CLIgnancourt 03 89

Clignancourt 03 89
N’a de sens que pour ceux qui ont connu le téléphone bakélite noir à cadran blanc avec écouteur et fil tirebouchonné. L’index dans le cadran, la poussée vers la droite. Plus ou moins retenue la poussée selon le chiffre et la lettre à composer. Trois lettres, quatre chiffres et pas de touche.
– Je te donne mon numéro, appelle-moi si tu veux. Tu m’appelles ?
On a échangé nos numéros. On s’est regardés les yeux plissés mouillés plein de mots. On n’a pas osé s’embrasser. Mais on s’est juré, juré qu’on s’appellerait.
Moi c’était ORNano 38 71. Assez long sur le cadran.
N’a de sens que pour ceux qui ont connu les numéros dont les indicatifs étaient liés aux centraux téléphoniques. On savait par l’indicatif, où résidait la personne.
On habitait pas loin l’un de l’autre. On se croisait de temps en tant.
– CLIgancourt, c’est pas loin de chez moi. Moi c’est ORNano. Je t’appelle ou c’est toi ?
Parfois dans les films série noire des années 70, on voit un gars se jeter sur le bakélite et composer un numéro. Il est poursuivi, il doit faire vite, ça urge. Il ne fera pas PYRénées 08 97, trop long pour un film mais peut-être BABylone 33 14. Peut-être même BAB 3. A vérifier.
On a pris un verre, on a marché côte à côte dans les allées du Marché aux Puces, il m’a pris la main, l’a embrassée, j’ai rougi, je l’ai regardé et on s’est embrassés tendrement devant un stand de vieilles dentelles. On s’est dit on s’appelle.
– J’étais là toute la soirée, j’ai pas bougé.
Occupé.

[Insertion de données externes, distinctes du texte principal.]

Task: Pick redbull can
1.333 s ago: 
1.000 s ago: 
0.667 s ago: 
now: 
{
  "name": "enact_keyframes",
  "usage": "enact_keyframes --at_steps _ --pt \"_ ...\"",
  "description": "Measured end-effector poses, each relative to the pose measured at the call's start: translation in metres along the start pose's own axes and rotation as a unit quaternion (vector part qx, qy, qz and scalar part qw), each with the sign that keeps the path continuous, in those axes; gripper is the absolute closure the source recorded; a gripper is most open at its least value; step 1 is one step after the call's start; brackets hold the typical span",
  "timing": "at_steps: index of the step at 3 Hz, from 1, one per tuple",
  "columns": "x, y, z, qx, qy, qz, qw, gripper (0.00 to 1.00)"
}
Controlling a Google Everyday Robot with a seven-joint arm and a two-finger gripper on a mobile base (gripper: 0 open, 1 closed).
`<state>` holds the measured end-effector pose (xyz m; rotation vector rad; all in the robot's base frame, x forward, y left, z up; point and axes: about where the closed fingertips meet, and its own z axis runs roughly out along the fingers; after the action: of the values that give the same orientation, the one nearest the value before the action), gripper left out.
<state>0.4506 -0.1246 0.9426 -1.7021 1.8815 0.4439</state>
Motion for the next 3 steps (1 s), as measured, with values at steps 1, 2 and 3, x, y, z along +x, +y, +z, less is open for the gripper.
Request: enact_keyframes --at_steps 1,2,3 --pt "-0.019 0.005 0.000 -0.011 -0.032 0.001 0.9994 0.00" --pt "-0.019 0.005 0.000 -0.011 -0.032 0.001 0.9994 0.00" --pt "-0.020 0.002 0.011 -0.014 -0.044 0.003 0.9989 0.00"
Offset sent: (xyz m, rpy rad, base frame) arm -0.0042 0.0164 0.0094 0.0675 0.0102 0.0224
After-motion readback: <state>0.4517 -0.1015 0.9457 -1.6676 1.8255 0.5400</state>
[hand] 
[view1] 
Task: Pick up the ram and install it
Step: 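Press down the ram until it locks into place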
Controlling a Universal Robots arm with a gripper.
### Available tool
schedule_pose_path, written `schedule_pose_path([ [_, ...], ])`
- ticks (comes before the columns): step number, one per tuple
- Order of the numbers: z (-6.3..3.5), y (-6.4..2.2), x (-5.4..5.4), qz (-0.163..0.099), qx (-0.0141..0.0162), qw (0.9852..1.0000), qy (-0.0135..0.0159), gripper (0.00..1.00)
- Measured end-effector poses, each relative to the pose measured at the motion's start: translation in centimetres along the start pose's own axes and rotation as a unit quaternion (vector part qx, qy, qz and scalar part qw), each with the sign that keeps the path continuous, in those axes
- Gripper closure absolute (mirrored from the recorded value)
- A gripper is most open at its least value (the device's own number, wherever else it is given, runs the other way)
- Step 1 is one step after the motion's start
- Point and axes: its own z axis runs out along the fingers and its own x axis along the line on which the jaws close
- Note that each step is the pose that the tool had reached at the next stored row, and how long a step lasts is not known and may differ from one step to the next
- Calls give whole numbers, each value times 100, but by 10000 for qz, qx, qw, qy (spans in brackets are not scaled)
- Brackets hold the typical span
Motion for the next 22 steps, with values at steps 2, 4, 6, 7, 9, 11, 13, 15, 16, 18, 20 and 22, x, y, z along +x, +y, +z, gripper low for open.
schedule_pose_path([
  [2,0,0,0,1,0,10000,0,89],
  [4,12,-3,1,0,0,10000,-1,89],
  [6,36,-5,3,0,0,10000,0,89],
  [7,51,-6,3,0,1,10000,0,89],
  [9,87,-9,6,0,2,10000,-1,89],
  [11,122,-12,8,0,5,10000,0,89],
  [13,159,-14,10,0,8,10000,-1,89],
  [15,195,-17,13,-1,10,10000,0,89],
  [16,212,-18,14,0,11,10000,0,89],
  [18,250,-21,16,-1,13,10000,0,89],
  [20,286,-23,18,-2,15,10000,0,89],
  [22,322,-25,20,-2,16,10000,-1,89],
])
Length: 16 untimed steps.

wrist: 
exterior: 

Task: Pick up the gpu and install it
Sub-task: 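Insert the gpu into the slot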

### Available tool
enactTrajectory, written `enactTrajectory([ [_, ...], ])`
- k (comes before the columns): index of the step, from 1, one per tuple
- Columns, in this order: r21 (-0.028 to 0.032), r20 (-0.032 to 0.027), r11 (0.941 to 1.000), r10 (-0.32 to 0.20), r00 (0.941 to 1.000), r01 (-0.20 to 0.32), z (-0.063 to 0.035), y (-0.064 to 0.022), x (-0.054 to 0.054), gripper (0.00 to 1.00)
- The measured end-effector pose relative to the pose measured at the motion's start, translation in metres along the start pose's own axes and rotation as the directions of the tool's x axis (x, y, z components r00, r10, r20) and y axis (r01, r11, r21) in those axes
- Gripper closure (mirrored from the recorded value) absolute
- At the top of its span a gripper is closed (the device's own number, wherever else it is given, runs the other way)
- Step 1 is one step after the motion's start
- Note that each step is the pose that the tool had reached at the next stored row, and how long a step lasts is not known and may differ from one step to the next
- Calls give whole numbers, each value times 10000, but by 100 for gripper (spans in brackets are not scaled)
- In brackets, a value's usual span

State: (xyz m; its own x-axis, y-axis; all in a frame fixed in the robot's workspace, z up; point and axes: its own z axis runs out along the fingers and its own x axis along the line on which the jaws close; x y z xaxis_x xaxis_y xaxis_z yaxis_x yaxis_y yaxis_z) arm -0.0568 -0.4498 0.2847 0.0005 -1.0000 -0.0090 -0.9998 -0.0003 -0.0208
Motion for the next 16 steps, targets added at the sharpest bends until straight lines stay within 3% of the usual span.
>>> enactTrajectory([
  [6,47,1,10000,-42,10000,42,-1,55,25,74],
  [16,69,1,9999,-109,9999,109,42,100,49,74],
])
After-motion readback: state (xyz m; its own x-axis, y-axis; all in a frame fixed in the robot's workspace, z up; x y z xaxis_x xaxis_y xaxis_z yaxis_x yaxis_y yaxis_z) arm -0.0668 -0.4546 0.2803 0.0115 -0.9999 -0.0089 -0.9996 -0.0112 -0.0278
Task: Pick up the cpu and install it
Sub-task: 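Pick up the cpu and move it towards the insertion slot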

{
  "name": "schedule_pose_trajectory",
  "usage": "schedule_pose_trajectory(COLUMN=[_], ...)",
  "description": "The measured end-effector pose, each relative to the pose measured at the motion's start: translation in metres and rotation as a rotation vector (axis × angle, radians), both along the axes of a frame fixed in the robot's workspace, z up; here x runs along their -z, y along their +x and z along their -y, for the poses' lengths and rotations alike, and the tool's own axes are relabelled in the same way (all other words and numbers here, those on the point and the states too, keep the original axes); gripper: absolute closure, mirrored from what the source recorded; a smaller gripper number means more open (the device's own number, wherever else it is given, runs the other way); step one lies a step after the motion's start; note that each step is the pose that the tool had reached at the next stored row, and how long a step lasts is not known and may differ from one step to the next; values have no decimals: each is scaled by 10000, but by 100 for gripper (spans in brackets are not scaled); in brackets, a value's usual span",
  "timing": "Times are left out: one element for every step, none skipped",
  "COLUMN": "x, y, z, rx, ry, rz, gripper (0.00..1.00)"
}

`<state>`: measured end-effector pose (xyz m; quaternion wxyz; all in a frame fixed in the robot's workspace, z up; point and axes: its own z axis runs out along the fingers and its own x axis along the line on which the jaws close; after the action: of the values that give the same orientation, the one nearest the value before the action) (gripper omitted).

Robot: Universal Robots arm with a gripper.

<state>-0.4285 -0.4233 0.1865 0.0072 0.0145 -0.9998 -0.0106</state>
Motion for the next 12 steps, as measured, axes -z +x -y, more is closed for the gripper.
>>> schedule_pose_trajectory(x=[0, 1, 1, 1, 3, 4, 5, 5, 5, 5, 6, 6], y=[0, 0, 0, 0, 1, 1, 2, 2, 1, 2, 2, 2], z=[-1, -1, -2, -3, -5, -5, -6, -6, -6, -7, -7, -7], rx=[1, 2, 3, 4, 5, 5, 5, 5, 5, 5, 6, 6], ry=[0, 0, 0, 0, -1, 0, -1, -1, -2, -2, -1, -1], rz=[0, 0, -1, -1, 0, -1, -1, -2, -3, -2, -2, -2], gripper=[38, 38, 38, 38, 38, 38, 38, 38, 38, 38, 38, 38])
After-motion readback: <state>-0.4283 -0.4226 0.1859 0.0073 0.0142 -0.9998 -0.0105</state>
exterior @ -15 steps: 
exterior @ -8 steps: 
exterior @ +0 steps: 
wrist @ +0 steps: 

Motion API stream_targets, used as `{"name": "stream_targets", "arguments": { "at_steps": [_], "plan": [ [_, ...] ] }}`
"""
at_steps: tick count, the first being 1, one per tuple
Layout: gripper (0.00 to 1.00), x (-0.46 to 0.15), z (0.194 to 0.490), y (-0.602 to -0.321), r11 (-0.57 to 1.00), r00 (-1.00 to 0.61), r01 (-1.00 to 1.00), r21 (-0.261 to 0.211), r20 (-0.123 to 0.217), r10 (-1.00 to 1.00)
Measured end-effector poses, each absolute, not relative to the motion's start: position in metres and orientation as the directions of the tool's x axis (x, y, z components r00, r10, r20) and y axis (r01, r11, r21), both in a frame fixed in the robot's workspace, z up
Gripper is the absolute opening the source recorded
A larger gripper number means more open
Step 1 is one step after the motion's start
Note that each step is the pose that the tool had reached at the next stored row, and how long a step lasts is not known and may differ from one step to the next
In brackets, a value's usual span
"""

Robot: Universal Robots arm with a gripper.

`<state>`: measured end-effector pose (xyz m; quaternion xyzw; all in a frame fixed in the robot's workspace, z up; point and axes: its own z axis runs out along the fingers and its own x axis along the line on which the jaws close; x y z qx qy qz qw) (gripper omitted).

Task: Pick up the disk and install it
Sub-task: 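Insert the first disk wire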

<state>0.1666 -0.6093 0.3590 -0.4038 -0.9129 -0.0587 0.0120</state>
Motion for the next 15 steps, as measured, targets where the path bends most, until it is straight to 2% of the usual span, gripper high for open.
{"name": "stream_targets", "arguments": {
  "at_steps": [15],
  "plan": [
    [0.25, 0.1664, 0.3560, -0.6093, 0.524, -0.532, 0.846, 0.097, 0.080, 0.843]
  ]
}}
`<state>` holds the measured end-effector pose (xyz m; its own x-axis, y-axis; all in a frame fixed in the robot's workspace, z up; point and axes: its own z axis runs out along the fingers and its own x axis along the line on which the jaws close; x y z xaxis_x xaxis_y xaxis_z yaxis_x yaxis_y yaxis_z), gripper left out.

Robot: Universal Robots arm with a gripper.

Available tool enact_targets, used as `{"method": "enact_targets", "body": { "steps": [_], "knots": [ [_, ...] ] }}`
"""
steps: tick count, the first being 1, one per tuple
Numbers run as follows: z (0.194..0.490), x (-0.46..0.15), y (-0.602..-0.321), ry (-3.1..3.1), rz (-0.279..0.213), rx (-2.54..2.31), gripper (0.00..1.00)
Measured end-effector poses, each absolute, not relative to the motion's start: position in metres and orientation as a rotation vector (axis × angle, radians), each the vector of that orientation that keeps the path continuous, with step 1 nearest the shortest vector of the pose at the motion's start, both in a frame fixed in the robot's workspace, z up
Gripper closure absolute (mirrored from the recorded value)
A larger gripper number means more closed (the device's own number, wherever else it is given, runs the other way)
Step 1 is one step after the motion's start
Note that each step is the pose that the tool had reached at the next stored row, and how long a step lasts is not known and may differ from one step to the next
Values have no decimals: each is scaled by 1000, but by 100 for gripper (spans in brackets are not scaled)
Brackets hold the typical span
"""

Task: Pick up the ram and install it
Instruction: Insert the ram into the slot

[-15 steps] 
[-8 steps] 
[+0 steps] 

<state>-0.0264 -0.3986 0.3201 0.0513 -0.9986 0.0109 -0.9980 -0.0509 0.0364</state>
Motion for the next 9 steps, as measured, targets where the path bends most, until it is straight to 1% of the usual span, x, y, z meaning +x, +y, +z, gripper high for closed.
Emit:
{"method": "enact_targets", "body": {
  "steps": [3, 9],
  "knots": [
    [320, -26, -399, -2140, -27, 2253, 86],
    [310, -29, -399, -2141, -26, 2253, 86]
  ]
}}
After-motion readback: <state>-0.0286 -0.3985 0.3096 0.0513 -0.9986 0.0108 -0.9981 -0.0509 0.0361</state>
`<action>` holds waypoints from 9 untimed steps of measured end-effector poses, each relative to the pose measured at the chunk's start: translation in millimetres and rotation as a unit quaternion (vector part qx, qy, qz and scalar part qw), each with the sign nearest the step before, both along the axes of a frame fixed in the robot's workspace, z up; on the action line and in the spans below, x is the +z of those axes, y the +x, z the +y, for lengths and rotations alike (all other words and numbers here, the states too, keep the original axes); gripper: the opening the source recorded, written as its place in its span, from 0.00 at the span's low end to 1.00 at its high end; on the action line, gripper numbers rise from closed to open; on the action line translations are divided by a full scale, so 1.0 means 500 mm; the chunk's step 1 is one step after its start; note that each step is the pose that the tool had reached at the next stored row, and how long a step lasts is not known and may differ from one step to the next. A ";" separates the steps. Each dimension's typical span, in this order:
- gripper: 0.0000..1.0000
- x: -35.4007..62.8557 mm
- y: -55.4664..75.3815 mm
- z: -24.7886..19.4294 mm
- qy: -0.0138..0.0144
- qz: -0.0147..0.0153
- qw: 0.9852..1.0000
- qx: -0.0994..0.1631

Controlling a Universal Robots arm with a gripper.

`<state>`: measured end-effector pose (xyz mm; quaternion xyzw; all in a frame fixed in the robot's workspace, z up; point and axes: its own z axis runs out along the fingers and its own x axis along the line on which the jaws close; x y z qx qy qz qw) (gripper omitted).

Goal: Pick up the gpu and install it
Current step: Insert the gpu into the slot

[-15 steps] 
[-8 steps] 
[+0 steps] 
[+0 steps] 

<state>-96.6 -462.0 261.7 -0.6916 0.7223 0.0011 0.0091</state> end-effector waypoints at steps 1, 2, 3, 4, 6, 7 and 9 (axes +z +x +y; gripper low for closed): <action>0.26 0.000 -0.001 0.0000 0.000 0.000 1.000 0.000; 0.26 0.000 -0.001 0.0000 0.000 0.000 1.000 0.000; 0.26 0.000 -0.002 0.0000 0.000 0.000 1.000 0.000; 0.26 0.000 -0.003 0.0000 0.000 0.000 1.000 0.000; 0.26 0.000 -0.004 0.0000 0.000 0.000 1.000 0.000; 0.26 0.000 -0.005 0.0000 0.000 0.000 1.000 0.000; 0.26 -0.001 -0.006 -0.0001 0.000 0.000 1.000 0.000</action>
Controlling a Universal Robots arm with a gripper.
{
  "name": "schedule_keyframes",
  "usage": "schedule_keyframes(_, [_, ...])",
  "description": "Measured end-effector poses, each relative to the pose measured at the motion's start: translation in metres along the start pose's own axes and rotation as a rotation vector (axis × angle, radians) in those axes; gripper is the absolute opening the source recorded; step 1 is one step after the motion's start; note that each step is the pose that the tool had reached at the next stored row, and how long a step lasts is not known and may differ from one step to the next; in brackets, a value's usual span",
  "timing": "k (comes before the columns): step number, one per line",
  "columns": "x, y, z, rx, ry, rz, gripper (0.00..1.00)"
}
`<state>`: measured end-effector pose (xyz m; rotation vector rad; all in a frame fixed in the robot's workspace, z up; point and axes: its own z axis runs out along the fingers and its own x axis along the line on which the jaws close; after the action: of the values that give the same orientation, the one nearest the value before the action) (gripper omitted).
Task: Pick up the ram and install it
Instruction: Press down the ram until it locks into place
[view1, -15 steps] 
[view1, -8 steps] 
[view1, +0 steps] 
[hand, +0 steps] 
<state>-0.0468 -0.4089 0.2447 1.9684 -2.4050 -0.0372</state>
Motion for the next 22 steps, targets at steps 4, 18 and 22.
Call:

Je rappellerai.
Occupé.
N’a de sens que ceux qui savent qu’il n’y avait pas de bip double appel ni de répondeur téléphonique. Pas moyen de signaler sa présence.
– Si, si,  je t’ai appelé mais c’était occupé. On pourrait se retrouver … Demain ?
Et tu pars combien de temps ?
D’accord
Le doigt entortillé dans le fil en bouchon pendant qu’on parle quand on est ému. Parler, marcher. 
Le fil s’étire comme un élastique tendu à mesure qu’on allonge la distance. Courte la distance. De l’entrée au salon, de la chambre au couloir. On fait le maximum pour changer d’horizon mais ça tire, ça s’étire et ça résiste. Tout rentrera dans l’ordre quand le téléphone sera revenu à la base. Quand on aura raccroché. N’a de sens que pour ceux qui ont connu téléphone à fil. 
– Je suis sortie oui, mais juste cinq minutes. Si ça se trouve, il m’a…
Occupé. Je rappellerai, rappelle moi s’il te plait.
Personne pour recueillir mes mots.
Cadran immobile qui m’immobilise. Pas le droit à l’absence. Dans l’attente. La boulangerie vient de fermer, pas d’appel, pas de pain.
Et là, il suffit que je sorte les poubelles pour que
– Répond, répond. Pas là. Plus là.
Plus jamais là

A du sens pour ceux qui ont connu une rupture par téléphone.
Clignancourt mon amour…

 

 

A propos de Sylvia Boumendil

J'ai été éducatrice puis formatrice. J'ai suivi une formation "Histoire de vie en formation" à l’université de Nantes, un séminaire à Paris 8 "Faire l'histoire de nos apprentissages de la lecture et de l'écriture" et j'ai été formée à l'animation d'ateliers d'écriture dans la maison de Julien Gracq à St-Florent sur Loire "Lire et écrire en pays de Loire". J'ai publié un livre d'art et des textes dans des ouvrages collectifs. Sites : ecrire44.fr / sylviaboumendil.fr

2 commentaires à propos de “CLIgnancourt 03 89”

  1. Ruptures au bout du fil qui ne rompt pas.
    Appels, attentes, silences confinés.
    Nous c’était Clignancourt 23 47
    Belle évocation. Et tout prend sens.